Is there a better way than the one Montaigne offers? Yes, there is! Our superlative former President, whose uncle received a degree from MIT, offers us English 101 teachers The Weave. Perhaps some of us other professors who have not befriended our former President have been wrong all along. Therefore, to seek Truth, we must put aside Montaigne and Aristotle and our own inimitable Samuel Johnson, and we must willingly reappraise everything we have ever learned. That is, we must join all together and weave our hands rhythmically to an unquestionably perfect method for teaching freshman English which I will call BAT [Bat Away Truth]. Only then will we become the most amazing English professors and thus be able to teach our freshman students the most brilliant thing they’ve ever seen —to BAT AWAY TRUTH!
Every professor is encouraged to join me in using the following BAT methodology to develop a new cadre of future American-English teachers.
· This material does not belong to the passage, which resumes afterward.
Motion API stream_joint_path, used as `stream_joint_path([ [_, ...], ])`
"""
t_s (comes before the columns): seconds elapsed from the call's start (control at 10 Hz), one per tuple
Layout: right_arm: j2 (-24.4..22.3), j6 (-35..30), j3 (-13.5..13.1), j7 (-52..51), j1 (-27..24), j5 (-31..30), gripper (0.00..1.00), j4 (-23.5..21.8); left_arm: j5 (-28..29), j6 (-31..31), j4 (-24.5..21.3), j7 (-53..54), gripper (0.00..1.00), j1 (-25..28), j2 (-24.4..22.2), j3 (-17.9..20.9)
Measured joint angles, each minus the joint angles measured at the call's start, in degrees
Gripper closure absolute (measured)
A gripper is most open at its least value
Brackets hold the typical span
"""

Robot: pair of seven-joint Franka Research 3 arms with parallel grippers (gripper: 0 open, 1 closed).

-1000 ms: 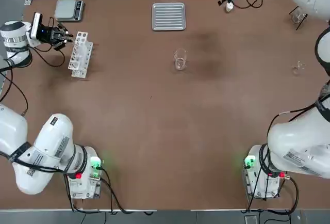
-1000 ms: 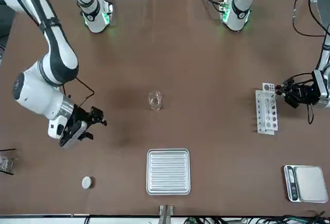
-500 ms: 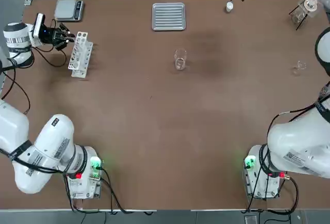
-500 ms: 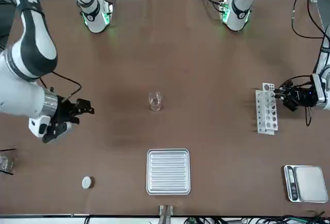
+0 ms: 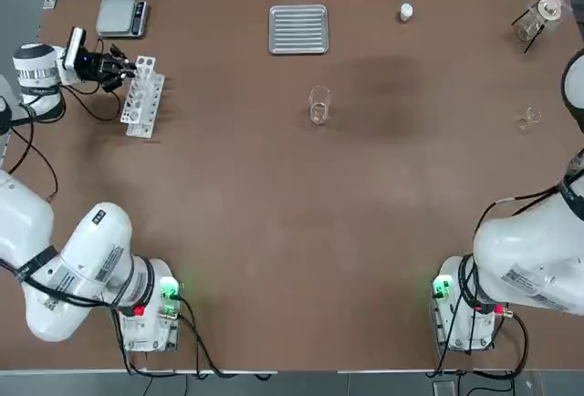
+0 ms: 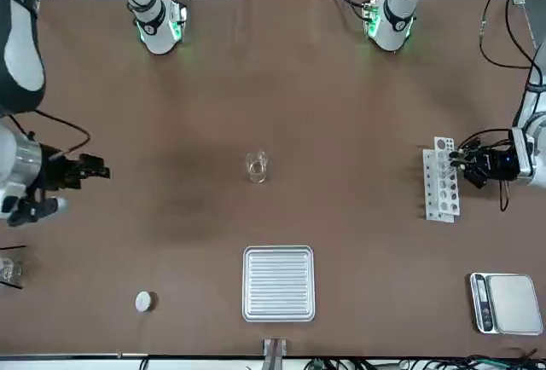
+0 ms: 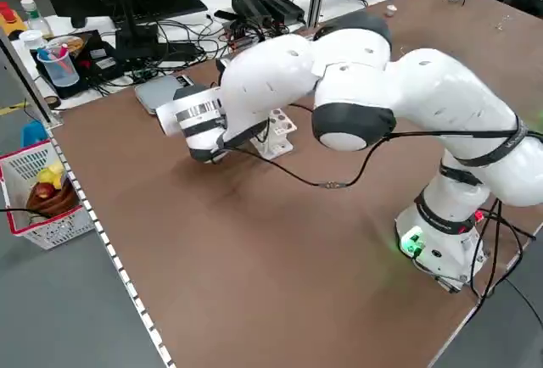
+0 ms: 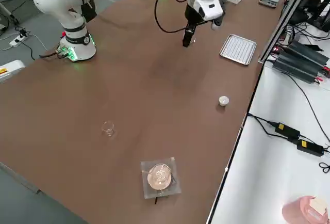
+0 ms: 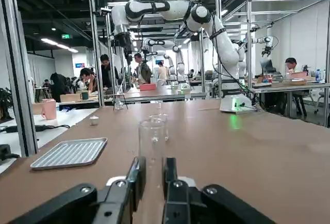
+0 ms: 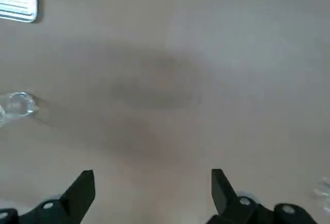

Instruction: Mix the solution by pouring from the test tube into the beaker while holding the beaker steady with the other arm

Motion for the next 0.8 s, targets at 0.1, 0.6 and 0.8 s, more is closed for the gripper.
stream_joint_path([
  [0.1,-0.8,-0.5,-0.3,-2.3,-1.5,-0.6,0.0,0.1,-0.1,0.1,0.5,0.0,0.78,-0.7,0.3,0.8],
  [0.6,-5.4,-4.0,-0.5,-9.3,-9.1,-0.8,0.0,0.3,-0.2,0.1,1.9,0.0,0.78,-2.1,2.3,2.2],
  [0.8,-6.9,-6.6,-0.1,-9.7,-9.1,-0.8,0.0,0.3,-0.2,0.6,2.0,0.0,0.78,-2.3,2.7,2.4],
])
These principles are best taught when there’s music in the background!
THE BAT
Do the weave
Do not think
Have one thought
Move your hands
Up and down
Do the weave
Have a thought
That makes two
Move your hands
Left and right
Weave two thoughts
Circle hands
Right and left
Left and right
Shuffle feet
That’s one paragraph done
Then repeat it all again
Circle hands
Move ‘em up,
Move ‘em down
That’s two paragraphs done
Then repeat
It’s the weave
Never think
Make ‘em three paragraphs
Weave ‘em through
Make ‘em nine paragraphs
Close your thoughts
Final shuffle
And you’re done
It’s the weave
Essay’s done
It’s one essay
Never think
You just BAT!
In closing, I wish to point out that one of my favorite songs used to be Edith Piaf’s “Non, Je Ne Regrette Rien” (No Regrets) because that’s how I have always felt about teaching English 101. I loved it! However, now I have one regret. I’m a septuagenarian on the cusp of becoming an octogenarian. If I had learned sooner how to use the BAT teaching system outlined above, perhaps I could have kept on teaching English 101 till the cows came home —or at least till I became a nonagenarian like Mao Zedong! After all, Aristotle has been dead for centuries, and so have his cronies Michel de Montaigne and Samuel Johnson!